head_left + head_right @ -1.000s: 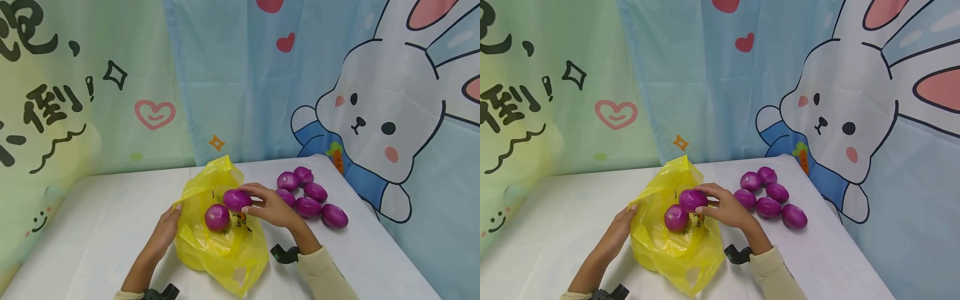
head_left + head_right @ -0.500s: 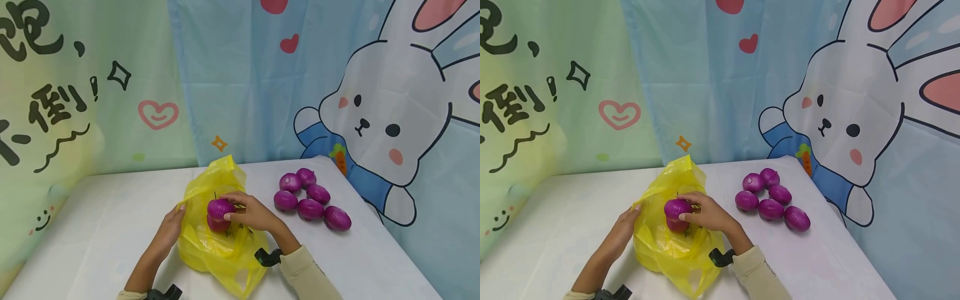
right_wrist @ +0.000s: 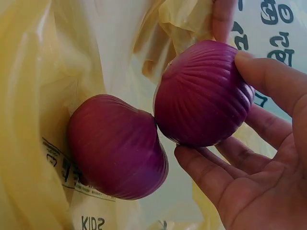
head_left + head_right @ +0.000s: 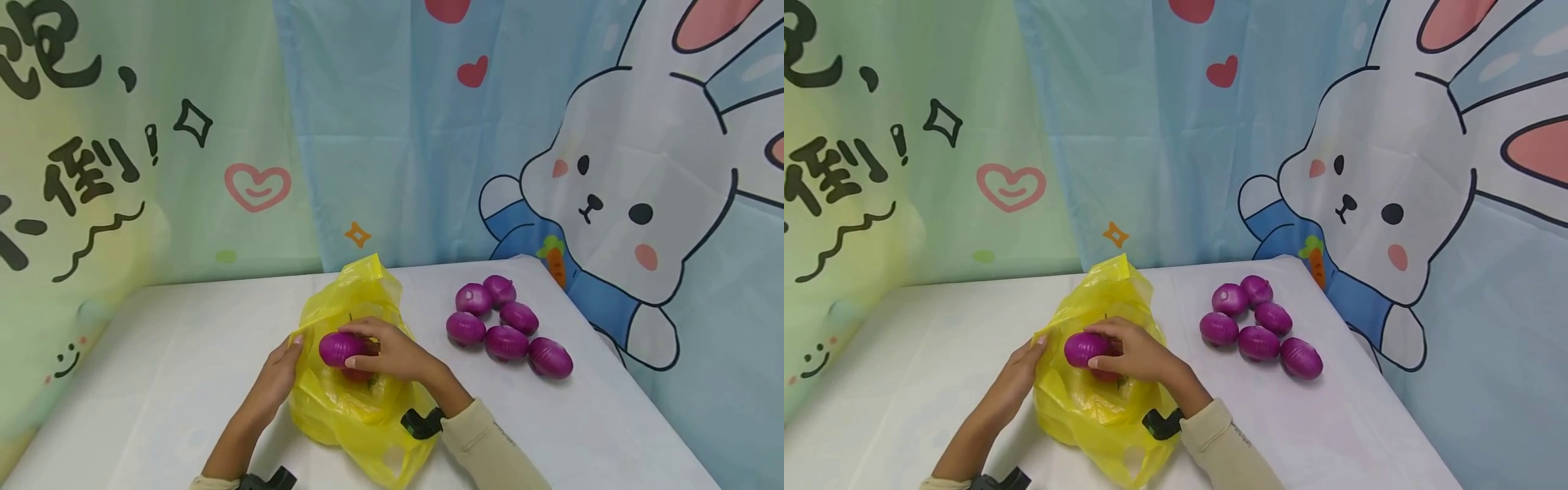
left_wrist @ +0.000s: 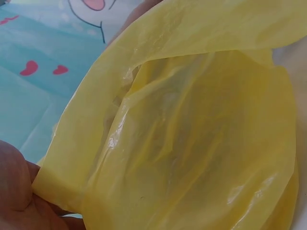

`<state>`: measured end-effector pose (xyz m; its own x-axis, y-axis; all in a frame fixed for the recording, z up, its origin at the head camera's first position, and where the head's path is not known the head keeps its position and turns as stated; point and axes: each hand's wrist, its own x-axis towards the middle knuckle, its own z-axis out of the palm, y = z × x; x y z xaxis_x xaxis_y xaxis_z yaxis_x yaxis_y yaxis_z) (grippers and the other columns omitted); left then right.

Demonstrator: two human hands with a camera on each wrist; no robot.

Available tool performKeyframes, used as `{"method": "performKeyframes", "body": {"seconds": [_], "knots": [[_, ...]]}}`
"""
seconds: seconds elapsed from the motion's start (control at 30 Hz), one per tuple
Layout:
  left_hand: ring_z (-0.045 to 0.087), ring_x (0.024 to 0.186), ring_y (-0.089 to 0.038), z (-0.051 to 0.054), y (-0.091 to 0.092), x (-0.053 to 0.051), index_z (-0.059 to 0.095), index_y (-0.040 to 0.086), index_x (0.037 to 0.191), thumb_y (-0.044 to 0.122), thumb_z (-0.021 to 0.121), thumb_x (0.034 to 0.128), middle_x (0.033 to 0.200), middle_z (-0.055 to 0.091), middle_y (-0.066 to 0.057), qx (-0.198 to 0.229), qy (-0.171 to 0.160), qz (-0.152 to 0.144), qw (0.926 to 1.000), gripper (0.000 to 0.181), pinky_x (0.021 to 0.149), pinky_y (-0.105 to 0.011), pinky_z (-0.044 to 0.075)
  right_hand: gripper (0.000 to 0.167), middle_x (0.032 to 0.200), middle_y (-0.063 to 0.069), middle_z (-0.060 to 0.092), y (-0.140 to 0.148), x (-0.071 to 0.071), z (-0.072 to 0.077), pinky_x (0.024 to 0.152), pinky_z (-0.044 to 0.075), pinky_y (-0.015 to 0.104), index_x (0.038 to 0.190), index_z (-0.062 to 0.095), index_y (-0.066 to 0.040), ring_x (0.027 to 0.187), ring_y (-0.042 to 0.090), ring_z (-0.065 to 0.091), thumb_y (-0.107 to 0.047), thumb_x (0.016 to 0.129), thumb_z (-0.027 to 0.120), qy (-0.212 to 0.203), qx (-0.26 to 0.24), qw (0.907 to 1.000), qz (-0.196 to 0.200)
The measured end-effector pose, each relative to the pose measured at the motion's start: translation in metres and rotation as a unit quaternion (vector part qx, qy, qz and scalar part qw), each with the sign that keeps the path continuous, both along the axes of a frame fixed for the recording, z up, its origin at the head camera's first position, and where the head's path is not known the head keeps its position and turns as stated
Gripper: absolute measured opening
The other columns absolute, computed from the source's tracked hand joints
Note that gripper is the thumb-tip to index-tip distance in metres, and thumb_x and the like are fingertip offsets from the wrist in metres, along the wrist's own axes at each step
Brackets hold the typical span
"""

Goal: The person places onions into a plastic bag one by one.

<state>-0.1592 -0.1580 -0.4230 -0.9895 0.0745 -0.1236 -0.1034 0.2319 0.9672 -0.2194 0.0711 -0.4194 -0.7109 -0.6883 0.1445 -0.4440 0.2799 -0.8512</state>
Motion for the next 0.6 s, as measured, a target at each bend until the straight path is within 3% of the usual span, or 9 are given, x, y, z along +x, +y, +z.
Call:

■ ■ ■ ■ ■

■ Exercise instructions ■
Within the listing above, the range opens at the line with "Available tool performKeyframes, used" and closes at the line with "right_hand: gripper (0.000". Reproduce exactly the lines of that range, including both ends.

■ Worked solution ■
Available tool performKeyframes, used as `{"method": "performKeyframes", "body": {"seconds": [_], "knots": [[_, ...]]}}`
"""
seconds: seconds elapsed from the motion's start (control at 30 Hz), one per tuple
Layout:
  left_hand: ring_z (-0.045 to 0.087), ring_x (0.024 to 0.186), ring_y (-0.089 to 0.038), z (-0.051 to 0.054), y (-0.091 to 0.092), x (-0.053 to 0.051), index_z (-0.059 to 0.095), index_y (-0.040 to 0.086), index_x (0.037 to 0.191), thumb_y (-0.044 to 0.122), thumb_z (-0.021 to 0.121), thumb_x (0.034 to 0.128), middle_x (0.033 to 0.200), middle_z (-0.055 to 0.091), middle_y (-0.066 to 0.057), qx (-0.198 to 0.229), qy (-0.171 to 0.160), qz (-0.152 to 0.144), qw (0.926 to 1.000), gripper (0.000 to 0.181), pinky_x (0.021 to 0.149), pinky_y (-0.105 to 0.011), pinky_z (-0.044 to 0.075)
  right_hand: gripper (0.000 to 0.167), middle_x (0.032 to 0.200), middle_y (-0.063 to 0.069), middle_z (-0.060 to 0.092), y (-0.140 to 0.148), x (-0.071 to 0.071), z (-0.072 to 0.077), pinky_x (0.024 to 0.152), pinky_z (-0.044 to 0.075), pinky_y (-0.015 to 0.104), index_x (0.038 to 0.190), index_z (-0.062 to 0.095), index_y (-0.066 to 0.040), ring_x (0.027 to 0.187), ring_y (-0.042 to 0.090), ring_z (-0.065 to 0.091), thumb_y (-0.107 to 0.047), thumb_x (0.016 to 0.129), thumb_z (-0.027 to 0.120), qy (-0.212 to 0.203), qx (-0.26 to 0.24), qw (0.907 to 1.000), qz (-0.196 to 0.200)

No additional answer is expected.